Mayor Walt Cobb agreed that if Pinnacle could move it would be the best case scenario.
“But if it doesn’t move it means what we have will continue,” he said.
“What they’re planning is going to be an upgrade, there’s going to be a less environmental impact, and we’ll also be able to save the jobs at the same time. When that was zoned industrial many, many years ago that was out of town; there was a little wooden bridge across there and there was nobody over there. It kind of reminds me of the farmers in the lower mainland where they built subdivisions all around them and now they’re complaining about the stink from the farms.”
Councillor Scott Nelson said whether Pinnacle’s operations is on South Lakeside or on the north end connector, it still has to meet the requirements of the provincial government through the Ministry of Environment.
“We recognize that Pinnacle Pellet has a public image problem. Ten years ago you didn’t have Walmart up there, you didn’t have the Canadian Tire over there, and people drive by there every day. That has become a major commercial zone and there is a massive amount of dust that comes off that particular site onto the road and it creates havoc,” he said.
“We raised those issues with Pinnacle and said these issues need to be corrected. We need to put in monitoring, we need to make sure that if this proceeds and is approved that the parking lot is paved.”
Nelson added that the City put in a dozen or conditions that Pinnacle must meet.
Councillor Craig Smith said he lives of South Lakeside and walks to Pinnacle and back to his house every day with his dog.
“I do see everything that people see.
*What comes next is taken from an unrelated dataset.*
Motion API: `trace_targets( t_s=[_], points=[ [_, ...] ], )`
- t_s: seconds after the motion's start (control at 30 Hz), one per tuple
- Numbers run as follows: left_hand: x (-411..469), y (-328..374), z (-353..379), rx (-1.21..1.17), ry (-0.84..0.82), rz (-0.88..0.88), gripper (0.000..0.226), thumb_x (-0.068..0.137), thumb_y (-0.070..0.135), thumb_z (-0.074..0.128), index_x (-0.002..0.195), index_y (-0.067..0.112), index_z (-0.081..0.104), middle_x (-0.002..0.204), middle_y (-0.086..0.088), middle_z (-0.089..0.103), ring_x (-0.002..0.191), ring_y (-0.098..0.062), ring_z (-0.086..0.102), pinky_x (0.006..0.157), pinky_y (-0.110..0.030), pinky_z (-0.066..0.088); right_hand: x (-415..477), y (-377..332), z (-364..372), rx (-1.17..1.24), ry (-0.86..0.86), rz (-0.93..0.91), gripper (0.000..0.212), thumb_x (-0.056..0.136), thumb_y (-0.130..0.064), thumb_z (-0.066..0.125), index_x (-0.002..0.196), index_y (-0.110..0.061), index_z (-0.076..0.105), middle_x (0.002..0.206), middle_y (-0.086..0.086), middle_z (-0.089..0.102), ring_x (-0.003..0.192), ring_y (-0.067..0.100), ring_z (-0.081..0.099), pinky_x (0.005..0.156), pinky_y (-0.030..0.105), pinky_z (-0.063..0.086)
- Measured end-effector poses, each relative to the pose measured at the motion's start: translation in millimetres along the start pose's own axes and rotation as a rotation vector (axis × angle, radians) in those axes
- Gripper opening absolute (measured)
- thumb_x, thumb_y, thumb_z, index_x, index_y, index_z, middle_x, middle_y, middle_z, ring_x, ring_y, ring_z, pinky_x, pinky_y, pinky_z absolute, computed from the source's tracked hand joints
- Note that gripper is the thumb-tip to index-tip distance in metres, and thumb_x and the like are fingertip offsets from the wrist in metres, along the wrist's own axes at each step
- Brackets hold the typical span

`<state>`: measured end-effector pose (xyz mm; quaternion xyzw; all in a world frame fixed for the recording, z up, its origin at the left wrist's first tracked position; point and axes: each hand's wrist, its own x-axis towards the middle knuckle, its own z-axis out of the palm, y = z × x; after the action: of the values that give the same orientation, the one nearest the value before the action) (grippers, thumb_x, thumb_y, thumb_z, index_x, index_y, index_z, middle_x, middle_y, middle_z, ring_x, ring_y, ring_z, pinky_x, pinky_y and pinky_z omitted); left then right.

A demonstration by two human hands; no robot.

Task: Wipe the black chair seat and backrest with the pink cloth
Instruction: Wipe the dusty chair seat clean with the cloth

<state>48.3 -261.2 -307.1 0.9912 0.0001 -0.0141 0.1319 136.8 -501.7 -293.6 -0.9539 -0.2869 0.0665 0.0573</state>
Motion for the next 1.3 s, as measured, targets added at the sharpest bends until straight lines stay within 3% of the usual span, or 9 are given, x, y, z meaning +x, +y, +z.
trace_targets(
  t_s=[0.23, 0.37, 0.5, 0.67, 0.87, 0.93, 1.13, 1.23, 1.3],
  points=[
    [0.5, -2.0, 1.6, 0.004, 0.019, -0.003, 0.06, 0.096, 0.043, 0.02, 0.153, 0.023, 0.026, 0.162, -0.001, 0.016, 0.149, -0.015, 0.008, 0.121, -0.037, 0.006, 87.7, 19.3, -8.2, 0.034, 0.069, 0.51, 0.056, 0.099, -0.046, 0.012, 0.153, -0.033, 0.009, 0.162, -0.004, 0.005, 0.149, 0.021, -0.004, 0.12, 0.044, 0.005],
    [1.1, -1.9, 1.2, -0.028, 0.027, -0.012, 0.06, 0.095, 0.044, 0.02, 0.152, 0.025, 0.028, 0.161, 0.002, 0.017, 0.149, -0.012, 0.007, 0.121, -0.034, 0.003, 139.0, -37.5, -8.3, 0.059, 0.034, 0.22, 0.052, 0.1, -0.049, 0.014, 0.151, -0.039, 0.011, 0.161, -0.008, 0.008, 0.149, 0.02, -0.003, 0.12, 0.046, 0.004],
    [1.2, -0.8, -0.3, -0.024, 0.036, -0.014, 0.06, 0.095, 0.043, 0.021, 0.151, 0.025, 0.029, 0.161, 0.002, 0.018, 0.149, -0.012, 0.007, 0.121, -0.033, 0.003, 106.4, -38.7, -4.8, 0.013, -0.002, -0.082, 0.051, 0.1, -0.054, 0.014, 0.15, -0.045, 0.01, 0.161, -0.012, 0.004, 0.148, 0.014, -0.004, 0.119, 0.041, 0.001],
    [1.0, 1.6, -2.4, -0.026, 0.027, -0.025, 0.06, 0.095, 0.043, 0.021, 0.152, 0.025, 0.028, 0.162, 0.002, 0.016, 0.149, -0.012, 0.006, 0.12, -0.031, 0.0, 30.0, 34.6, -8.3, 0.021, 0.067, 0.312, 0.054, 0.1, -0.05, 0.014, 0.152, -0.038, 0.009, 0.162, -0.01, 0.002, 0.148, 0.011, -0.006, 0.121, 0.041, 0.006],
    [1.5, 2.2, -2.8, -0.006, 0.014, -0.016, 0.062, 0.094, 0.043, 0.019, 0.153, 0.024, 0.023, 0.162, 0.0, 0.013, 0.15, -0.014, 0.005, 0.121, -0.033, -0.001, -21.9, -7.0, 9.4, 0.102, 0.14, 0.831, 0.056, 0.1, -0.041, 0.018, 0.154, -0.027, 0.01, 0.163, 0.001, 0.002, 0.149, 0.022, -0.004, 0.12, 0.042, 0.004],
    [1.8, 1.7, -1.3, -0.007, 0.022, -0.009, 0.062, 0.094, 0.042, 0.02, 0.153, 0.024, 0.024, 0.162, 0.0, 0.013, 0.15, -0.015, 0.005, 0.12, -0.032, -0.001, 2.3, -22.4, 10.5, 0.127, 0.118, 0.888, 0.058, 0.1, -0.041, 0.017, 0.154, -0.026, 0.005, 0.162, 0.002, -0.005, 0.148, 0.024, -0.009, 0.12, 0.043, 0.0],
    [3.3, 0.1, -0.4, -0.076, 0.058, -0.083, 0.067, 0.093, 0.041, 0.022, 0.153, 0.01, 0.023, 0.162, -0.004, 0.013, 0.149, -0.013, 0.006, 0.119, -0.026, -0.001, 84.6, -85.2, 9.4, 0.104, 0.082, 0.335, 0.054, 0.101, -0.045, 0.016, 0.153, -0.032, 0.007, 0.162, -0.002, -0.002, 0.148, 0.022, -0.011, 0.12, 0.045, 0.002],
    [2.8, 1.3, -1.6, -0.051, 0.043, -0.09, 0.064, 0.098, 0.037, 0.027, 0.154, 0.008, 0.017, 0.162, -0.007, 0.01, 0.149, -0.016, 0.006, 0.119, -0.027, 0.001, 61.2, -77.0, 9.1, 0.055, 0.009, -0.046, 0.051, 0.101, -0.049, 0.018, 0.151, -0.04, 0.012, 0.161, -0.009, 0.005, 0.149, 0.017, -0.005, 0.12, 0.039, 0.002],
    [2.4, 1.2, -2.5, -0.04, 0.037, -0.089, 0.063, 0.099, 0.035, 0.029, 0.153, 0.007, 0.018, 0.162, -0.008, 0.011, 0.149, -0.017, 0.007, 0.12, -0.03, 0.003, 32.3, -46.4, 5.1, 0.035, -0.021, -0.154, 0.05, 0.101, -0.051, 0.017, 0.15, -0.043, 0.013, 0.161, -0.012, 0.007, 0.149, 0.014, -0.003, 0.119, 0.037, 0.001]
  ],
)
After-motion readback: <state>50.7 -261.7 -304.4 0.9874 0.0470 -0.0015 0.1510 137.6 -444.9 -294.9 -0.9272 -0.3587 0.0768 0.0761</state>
Unfortunately like Councillor Ryll said there is no win here and if we do ask Pinnacle to move are we going to ask United Concrete to move? are we going to ask Parallel to move? are we going to ask all of the reloading that’s off to the side of RC Cotton to move? I mean we’re talking millions of dollars to be able to do that and there’s no way on earth the City can do it,” he said.
“As Councillor Nelson said we put in a lot of stipulations in and we’re also covered with the Good Neighbour Bylaw for a lot of the things such as the dust that they’re going to be addressing. Part of their deal too is to set up some landscaping so it will block what you’re seeing. As much as I would like them to be in a different spot, I have to support a company that is willing to work with the City and is bringing the jobs here.”